Piscataway language facts for kids
Quick facts for kids Piscataway |
|
---|---|
Conoy | |
Native to | United States |
Region | Maryland |
Extinct | (date missing) |
Language family |
Algic
|

The Piscataway language was an Algonquian language. It was once spoken by the Piscataway tribe. This tribe was a powerful group in southern Maryland, near the Chesapeake Bay, when English settlers first arrived.
The Piscataway language is also known as Conoy. This name came from the Iroquois people. Experts believe Piscataway was a dialect of the Nanticoke language. This idea comes from the few old records we have of the language.
The Doeg tribe, who lived in what is now Northern Virginia, might have spoken a similar language. These languages were somewhere between Lenape (spoken to the north in places like Delaware and New Jersey) and Powhatan (spoken to the south in Tidewater Virginia).

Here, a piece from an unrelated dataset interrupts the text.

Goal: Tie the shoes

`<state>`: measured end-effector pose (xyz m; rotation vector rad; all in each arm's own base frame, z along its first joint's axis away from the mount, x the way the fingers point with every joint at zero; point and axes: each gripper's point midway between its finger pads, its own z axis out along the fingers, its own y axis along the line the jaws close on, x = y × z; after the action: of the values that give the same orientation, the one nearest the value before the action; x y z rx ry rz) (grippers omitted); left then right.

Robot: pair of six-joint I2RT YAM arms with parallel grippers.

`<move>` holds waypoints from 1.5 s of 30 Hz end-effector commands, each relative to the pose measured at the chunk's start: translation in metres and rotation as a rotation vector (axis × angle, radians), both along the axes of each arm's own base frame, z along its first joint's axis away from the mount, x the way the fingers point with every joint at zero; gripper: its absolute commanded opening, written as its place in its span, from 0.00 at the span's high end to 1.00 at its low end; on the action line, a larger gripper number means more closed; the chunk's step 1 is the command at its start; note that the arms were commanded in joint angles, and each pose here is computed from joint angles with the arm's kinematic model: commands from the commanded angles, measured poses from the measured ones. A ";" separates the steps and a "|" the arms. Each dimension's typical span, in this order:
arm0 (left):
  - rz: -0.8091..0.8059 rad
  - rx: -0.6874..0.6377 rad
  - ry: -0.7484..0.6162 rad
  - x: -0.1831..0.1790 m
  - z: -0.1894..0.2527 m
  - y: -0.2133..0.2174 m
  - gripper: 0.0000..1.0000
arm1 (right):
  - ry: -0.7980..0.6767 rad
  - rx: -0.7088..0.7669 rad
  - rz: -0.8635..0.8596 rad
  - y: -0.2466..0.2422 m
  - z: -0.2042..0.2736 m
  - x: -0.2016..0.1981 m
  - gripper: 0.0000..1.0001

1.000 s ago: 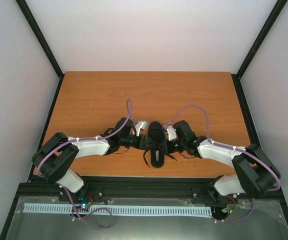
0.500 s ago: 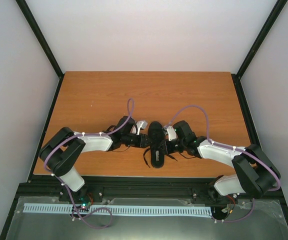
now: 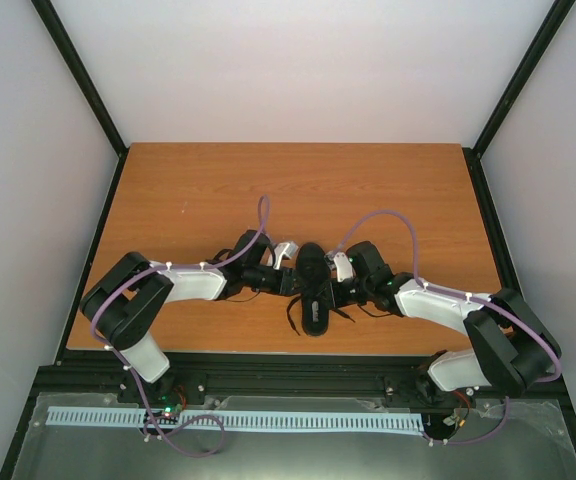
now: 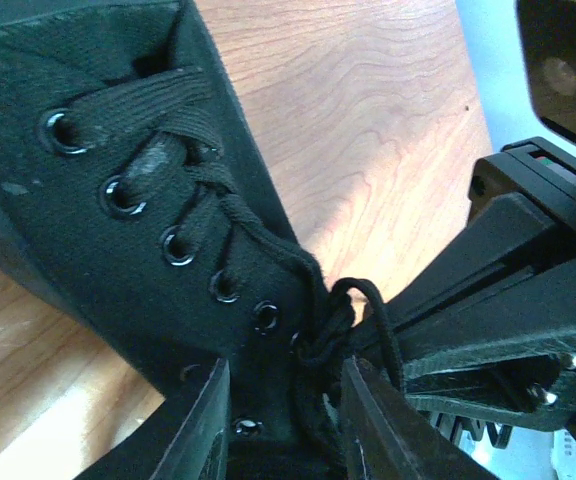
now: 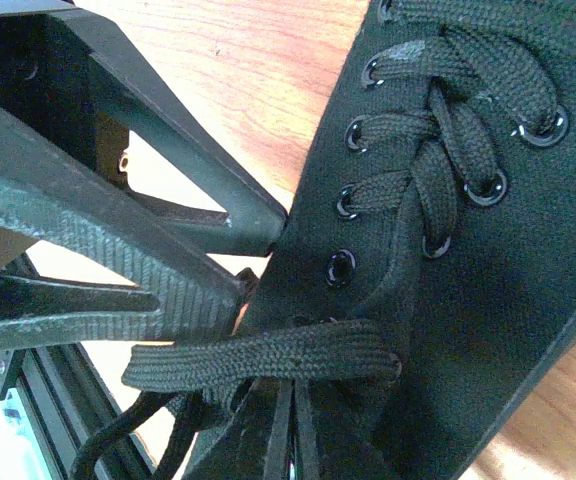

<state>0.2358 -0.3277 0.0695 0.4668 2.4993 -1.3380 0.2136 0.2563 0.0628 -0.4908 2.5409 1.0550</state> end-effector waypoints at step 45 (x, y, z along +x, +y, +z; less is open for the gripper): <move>-0.113 -0.096 -0.024 -0.007 0.016 -0.035 0.98 | -0.034 -0.021 -0.014 -0.003 0.001 0.002 0.97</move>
<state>0.2302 -0.3532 0.0742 0.5619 2.4549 -1.4469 0.2126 0.2560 0.0622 -0.4911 2.5463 1.0563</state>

What Kind of Language Was Piscataway?
Piscataway is part of a group called Eastern Algonquian languages. These languages were spoken by many Native American tribes along the East Coast of North America.
- Nanticoke-Conoy
- Nanticoke [nnt] (Spoken in the United States)
- Piscataway [psy] (Spoken in the United States)
The History of the Piscataway Language
Sadly, no one speaks Piscataway today. It is an extinct language. However, we still have some old writings that tell us about it.
Many experts believe Piscataway was a dialect of Nanticoke. This is because there are not many old documents for either language. Piscataway was also connected to the Lenape dialects. These were spoken in areas that are now Pennsylvania, Maryland, Delaware, New Jersey, New York, and Connecticut. It was even more closely related to the Powhatan language, which was spoken in Virginia.
The people who first spoke Piscataway lived on the western side of the Chesapeake Bay. This area is now part of Maryland. They lived especially near the lower parts of the Potomac and Patuxent Rivers.
In the early 1600s, a Jesuit missionary named Father Andrew White translated the Catholic catechism into the Piscataway language. Other English teachers also collected words and phrases from the language. The most important record we have is a five-page Catholic instruction written in Piscataway. It is the only full document of the language that still exists today.
How the Piscataway Language Sounded
Even though the Piscataway language is no longer spoken, experts have tried to figure out how it sounded. They have studied the old writings to understand its sounds, called phonemes.
The language had different types of consonant sounds:
- Stops: Sounds like 'p', 't', and 'k'.
- Affricates: A sound like 'ch' (as in 'church').
- Nasals: Sounds like 'm' and 'n'.
- Fricatives: Sounds like 's', 'sh', 'z', 'h', and a sound like 'ch' in Scottish 'loch'.
- Approximants: Sounds like 'w' and 'y'.
It also had several vowel sounds. Some vowels could be short, and some could be long.
- Short vowels: 'i', 'e', 'a', 'o', 'u'.
- Long vowels: 'eː', 'oː', 'uː'. The 'ː' means the vowel sound is held longer.